• _Problem details_
Copy out each line of the material in which the word "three" can be found.
-------
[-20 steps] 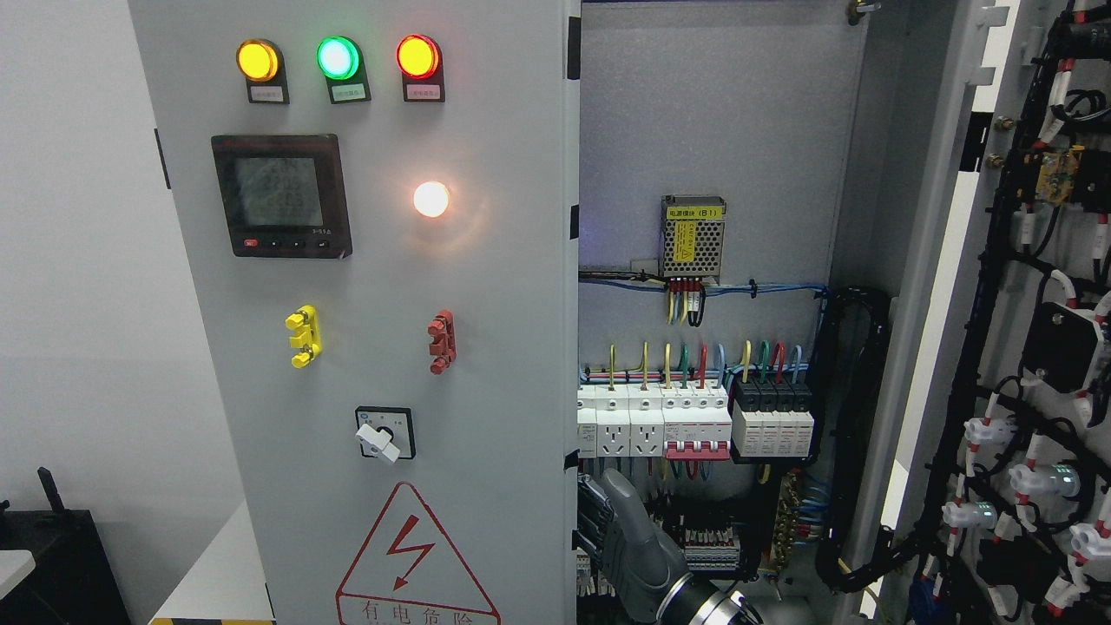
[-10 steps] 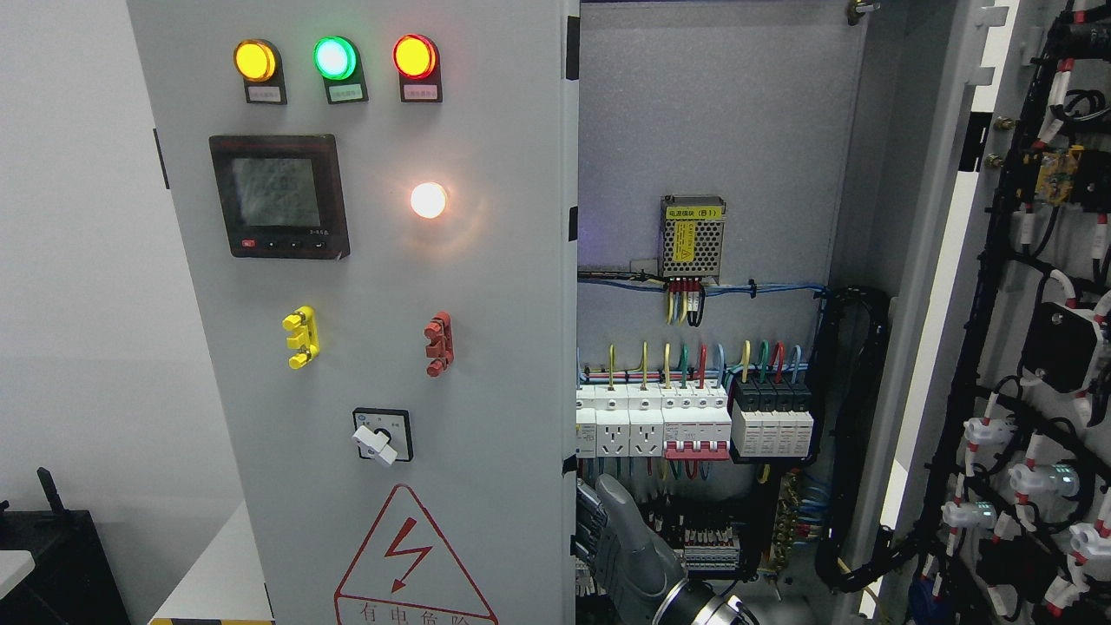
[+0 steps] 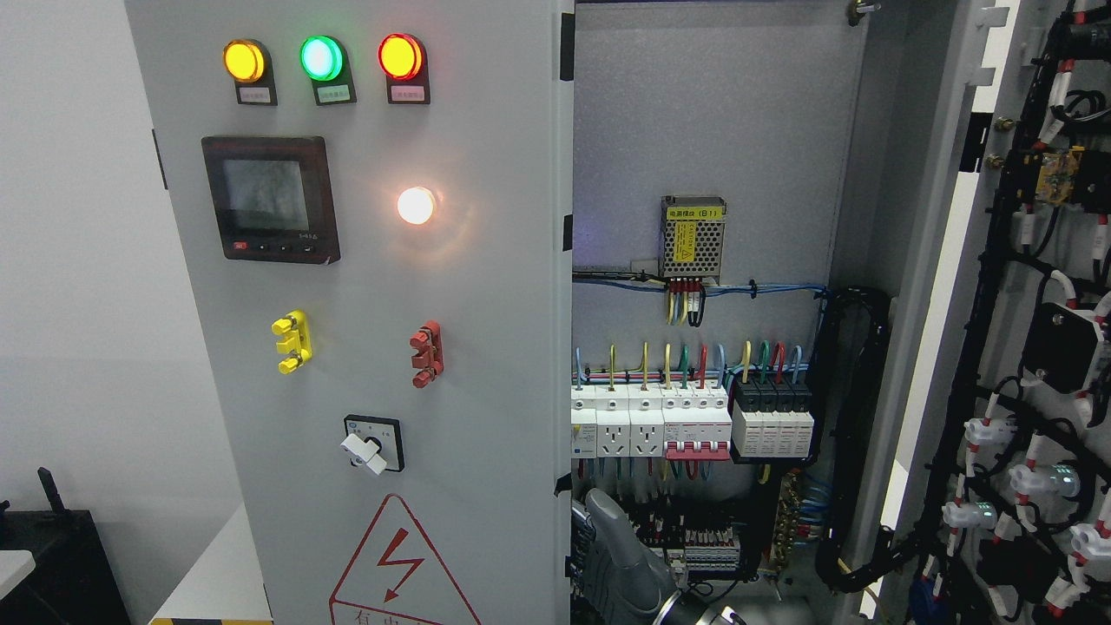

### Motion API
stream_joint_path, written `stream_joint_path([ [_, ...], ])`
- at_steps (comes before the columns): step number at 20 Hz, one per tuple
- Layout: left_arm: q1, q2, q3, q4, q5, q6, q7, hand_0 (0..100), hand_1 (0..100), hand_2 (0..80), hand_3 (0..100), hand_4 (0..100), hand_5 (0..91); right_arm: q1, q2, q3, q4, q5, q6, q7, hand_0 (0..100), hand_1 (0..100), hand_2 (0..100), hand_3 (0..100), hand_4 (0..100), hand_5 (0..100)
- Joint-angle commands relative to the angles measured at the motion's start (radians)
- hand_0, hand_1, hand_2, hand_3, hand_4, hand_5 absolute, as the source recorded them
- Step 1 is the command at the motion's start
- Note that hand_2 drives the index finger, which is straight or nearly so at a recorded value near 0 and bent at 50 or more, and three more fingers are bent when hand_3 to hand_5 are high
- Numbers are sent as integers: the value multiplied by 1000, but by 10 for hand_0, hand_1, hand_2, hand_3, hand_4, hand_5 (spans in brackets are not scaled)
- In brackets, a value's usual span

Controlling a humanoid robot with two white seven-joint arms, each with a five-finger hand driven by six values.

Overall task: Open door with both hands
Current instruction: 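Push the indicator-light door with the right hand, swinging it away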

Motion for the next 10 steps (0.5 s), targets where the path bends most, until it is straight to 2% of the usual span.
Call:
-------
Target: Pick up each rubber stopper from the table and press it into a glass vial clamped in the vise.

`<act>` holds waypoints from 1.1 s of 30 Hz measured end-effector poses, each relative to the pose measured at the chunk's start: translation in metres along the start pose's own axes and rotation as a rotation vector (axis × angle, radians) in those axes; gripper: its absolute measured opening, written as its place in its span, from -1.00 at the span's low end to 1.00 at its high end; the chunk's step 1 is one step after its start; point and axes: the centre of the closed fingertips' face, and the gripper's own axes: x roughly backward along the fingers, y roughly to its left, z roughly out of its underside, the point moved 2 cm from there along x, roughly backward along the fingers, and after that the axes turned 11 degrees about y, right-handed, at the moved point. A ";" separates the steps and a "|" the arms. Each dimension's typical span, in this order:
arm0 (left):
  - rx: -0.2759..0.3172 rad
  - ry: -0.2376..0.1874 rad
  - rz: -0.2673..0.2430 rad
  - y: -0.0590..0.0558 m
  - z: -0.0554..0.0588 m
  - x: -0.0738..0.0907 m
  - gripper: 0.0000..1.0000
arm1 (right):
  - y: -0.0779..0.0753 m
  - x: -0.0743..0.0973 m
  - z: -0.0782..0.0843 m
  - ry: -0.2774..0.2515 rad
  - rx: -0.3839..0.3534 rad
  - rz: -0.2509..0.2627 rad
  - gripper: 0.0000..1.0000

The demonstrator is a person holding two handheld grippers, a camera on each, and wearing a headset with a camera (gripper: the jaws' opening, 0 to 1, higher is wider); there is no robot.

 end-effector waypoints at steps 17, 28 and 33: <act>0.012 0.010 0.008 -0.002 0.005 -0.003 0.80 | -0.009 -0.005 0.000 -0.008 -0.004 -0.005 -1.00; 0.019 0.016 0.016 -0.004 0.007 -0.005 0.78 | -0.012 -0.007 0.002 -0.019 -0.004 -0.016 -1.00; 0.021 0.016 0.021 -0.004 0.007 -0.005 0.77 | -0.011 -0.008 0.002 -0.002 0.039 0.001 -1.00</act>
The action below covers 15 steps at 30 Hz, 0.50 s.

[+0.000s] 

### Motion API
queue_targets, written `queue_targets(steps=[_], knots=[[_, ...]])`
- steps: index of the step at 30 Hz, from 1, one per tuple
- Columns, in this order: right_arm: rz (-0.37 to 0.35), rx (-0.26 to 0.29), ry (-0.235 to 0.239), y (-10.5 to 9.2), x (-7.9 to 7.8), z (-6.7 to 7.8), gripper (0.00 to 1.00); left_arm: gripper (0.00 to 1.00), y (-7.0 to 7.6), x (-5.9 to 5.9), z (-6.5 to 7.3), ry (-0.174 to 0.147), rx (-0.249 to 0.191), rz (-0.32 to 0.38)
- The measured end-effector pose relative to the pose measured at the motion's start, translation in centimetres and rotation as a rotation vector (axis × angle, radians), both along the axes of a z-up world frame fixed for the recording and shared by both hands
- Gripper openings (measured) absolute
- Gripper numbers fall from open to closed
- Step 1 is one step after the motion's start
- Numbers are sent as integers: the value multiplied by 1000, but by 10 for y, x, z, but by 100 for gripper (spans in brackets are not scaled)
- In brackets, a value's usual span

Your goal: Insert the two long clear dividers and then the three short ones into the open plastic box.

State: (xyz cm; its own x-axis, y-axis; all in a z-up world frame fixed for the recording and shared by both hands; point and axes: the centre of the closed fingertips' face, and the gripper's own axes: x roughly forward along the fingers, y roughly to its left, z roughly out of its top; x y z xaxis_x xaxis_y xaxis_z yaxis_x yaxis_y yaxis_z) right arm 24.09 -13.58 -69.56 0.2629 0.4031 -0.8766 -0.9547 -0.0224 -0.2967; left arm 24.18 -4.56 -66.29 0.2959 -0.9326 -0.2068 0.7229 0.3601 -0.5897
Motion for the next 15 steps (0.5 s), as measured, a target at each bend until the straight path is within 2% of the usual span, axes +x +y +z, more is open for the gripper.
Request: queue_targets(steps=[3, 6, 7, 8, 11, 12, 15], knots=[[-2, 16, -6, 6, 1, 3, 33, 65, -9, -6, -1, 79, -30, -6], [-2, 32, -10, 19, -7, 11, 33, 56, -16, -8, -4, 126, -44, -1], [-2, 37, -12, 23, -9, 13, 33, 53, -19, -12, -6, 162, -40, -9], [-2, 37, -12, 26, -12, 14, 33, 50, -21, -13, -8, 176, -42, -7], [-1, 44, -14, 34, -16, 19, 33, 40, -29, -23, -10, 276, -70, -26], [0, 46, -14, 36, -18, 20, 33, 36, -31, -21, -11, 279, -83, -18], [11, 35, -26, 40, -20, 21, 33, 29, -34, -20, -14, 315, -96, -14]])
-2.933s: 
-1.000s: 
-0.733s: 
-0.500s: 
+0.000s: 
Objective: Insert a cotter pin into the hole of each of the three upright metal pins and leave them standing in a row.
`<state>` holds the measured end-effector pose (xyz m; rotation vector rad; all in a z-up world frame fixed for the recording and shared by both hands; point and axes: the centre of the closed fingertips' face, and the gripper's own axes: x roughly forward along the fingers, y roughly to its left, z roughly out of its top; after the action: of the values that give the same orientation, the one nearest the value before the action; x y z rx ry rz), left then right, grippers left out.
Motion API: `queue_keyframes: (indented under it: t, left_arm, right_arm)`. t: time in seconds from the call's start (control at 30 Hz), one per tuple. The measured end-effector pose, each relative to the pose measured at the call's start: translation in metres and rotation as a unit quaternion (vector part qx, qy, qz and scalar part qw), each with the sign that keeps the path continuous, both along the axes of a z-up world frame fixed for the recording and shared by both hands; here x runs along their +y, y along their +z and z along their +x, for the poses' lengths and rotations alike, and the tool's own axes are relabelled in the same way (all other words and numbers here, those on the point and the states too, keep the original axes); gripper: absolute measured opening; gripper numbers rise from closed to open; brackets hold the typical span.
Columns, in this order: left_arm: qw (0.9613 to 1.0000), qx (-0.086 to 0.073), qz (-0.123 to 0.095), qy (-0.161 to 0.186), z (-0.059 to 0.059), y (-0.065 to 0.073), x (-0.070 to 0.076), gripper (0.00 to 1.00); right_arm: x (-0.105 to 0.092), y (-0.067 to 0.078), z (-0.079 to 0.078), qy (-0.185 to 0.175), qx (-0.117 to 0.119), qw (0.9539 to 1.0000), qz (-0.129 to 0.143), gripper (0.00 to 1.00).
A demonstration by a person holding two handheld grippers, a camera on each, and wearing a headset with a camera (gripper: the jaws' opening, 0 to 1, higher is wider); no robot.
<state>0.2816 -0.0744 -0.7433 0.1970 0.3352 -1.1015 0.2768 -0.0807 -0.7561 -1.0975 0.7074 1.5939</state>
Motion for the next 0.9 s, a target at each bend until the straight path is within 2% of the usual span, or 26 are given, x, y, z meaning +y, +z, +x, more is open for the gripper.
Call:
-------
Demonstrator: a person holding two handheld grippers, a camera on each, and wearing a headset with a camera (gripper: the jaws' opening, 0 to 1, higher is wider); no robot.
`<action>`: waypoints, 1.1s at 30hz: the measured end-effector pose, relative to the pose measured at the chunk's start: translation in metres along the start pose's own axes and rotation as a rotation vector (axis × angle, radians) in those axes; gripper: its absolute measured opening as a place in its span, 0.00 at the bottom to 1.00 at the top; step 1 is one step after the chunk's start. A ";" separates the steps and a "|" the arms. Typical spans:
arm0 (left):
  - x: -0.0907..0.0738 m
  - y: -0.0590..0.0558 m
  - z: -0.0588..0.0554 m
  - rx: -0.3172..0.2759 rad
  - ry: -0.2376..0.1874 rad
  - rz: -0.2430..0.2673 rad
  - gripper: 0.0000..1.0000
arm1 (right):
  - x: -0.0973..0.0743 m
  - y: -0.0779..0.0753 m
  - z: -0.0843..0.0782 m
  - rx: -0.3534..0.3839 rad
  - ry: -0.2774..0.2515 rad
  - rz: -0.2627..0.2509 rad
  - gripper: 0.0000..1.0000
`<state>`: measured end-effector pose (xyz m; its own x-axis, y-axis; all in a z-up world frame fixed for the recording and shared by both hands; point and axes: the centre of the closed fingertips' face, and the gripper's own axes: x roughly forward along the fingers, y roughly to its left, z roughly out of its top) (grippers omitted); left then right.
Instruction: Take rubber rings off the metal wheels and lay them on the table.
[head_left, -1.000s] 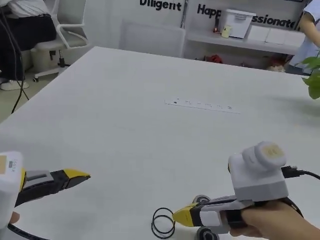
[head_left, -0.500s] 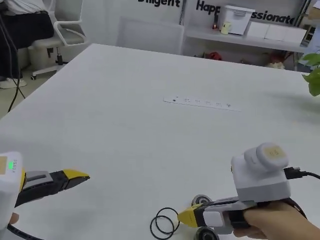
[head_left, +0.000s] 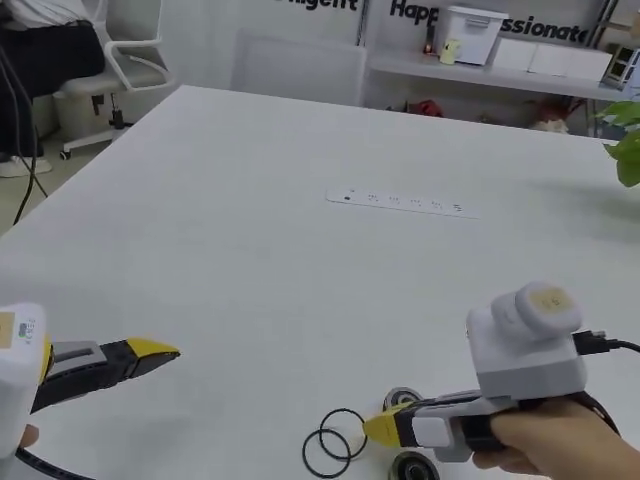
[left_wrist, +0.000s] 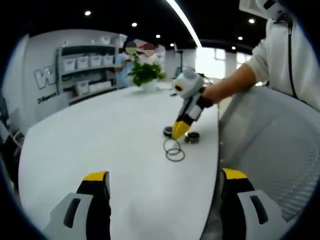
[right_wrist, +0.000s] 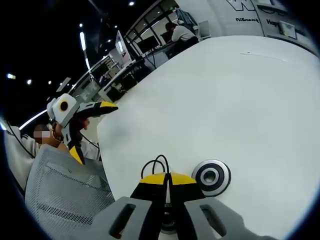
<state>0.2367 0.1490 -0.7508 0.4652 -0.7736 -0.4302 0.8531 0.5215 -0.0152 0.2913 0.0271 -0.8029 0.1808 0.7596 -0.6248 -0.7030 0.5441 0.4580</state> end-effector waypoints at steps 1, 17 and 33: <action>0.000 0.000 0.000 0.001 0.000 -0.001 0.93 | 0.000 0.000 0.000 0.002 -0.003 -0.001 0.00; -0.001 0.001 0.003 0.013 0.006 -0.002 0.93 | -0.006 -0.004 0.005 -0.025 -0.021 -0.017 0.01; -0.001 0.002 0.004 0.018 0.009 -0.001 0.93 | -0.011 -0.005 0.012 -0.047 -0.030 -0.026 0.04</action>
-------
• _Solved exercise_
- Note that hand_2 drives the index finger, which is straight or nearly so at a recorded value near 0 and bent at 50 or more, and three more fingers are bent when hand_3 to hand_5 are high
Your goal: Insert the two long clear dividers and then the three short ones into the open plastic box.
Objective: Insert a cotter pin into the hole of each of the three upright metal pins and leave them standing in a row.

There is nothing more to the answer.